_What the exercise asks_:
Repeat the data in full and exactly. Leave the pictures out.

_Source material_:

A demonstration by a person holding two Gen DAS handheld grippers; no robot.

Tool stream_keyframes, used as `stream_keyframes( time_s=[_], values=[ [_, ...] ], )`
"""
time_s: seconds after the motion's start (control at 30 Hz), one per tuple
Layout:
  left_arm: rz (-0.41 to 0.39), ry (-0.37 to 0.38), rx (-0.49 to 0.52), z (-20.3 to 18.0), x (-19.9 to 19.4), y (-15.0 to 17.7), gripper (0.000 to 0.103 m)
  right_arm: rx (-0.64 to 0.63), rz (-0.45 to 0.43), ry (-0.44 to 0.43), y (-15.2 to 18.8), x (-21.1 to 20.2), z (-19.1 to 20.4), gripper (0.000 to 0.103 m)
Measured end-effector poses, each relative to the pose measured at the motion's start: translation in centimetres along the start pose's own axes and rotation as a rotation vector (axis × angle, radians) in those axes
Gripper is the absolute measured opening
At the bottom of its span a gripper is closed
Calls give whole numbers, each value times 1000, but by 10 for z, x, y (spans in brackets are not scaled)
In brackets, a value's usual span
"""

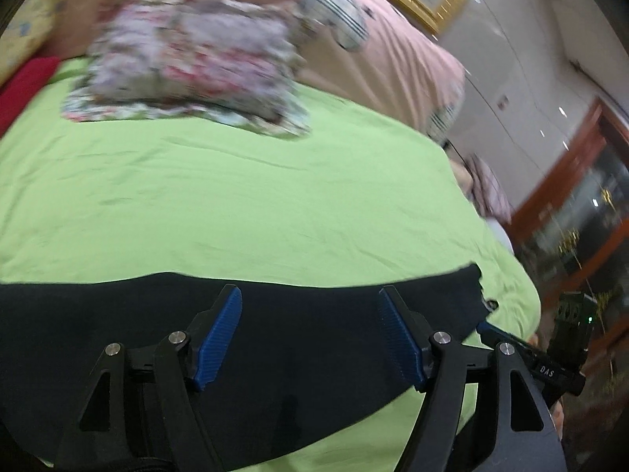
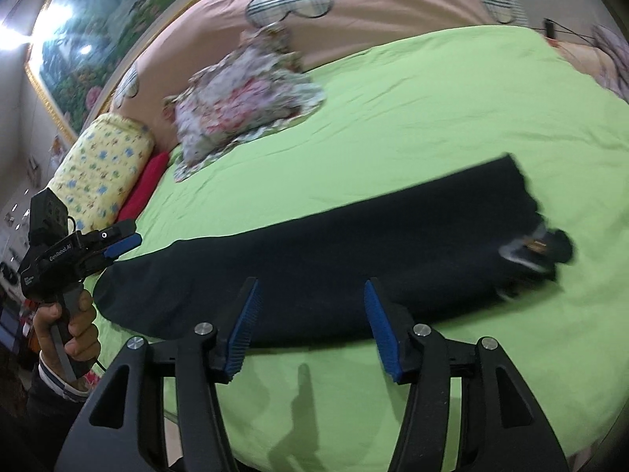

_Your solution_:
A demonstration by a person holding two Gen DAS handheld grippers; no robot.

Tool stream_keyframes, used as `stream_keyframes( time_s=[_], values=[ [_, ...] ], )`
"""
time_s: seconds after the motion's start (control at 30 Hz), one per tuple
Layout:
  left_arm: rz (-0.41 to 0.39), ry (-0.37 to 0.38), rx (-0.49 to 0.52), z (-20.3 to 18.0), x (-19.9 to 19.4), y (-15.0 to 17.7), gripper (0.000 to 0.103 m)
  right_arm: rx (-0.64 to 0.63), rz (-0.45 to 0.43), ry (-0.44 to 0.43), y (-15.2 to 18.8), x (-21.1 to 20.2), z (-19.1 to 20.4), gripper (0.000 to 0.103 m)
Measured end-effector poses, each relative to the pose measured at the motion's start: translation in centimetres along the start pose's own axes and rotation as a rotation vector (axis × angle, radians) in those axes
Gripper is the absolute measured opening
At the bottom of its span a gripper is closed
Calls give whole numbers, each value times 1000, but by 10 for z, x, y (spans in brackets are not scaled)
In brackets, a value's usual span
"""

This completes the response.